=== Work to complete ===
Both the line containing "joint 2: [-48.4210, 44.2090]" and the last line of the listing are included: write out exactly the lines from one to the other.

=== Dataset content ===
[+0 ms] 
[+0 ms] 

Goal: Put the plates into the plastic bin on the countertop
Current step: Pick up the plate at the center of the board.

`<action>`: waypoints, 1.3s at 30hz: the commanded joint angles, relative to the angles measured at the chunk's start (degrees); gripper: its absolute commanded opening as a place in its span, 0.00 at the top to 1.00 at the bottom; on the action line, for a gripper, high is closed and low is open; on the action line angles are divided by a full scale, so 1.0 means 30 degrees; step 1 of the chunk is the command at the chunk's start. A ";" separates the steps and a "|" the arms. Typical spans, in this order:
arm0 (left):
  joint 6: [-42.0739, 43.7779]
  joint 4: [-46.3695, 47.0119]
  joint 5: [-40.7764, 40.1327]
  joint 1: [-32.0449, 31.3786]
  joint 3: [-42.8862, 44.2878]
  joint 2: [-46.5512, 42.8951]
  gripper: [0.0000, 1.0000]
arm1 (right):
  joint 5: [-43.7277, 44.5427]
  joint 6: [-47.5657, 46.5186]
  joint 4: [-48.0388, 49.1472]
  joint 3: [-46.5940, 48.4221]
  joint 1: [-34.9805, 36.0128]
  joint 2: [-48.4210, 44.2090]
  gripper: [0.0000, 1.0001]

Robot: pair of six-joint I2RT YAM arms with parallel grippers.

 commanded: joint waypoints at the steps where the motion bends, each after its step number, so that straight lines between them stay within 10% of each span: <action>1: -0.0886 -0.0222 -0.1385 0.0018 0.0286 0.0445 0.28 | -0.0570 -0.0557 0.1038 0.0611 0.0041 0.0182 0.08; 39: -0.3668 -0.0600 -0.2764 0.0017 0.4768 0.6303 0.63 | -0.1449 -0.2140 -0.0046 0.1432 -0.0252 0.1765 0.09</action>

=== Response for this exercise ===
  joint 2: [-48.4210, 44.2090]
  gripper: [0.0000, 1.0001]

Robot: pair of six-joint I2RT YAM arms with parallel grippers.

 commanded: joint waypoints at the steps where the motion bends, each after its step number, so that straight lines between them stay within 10% of each span: <action>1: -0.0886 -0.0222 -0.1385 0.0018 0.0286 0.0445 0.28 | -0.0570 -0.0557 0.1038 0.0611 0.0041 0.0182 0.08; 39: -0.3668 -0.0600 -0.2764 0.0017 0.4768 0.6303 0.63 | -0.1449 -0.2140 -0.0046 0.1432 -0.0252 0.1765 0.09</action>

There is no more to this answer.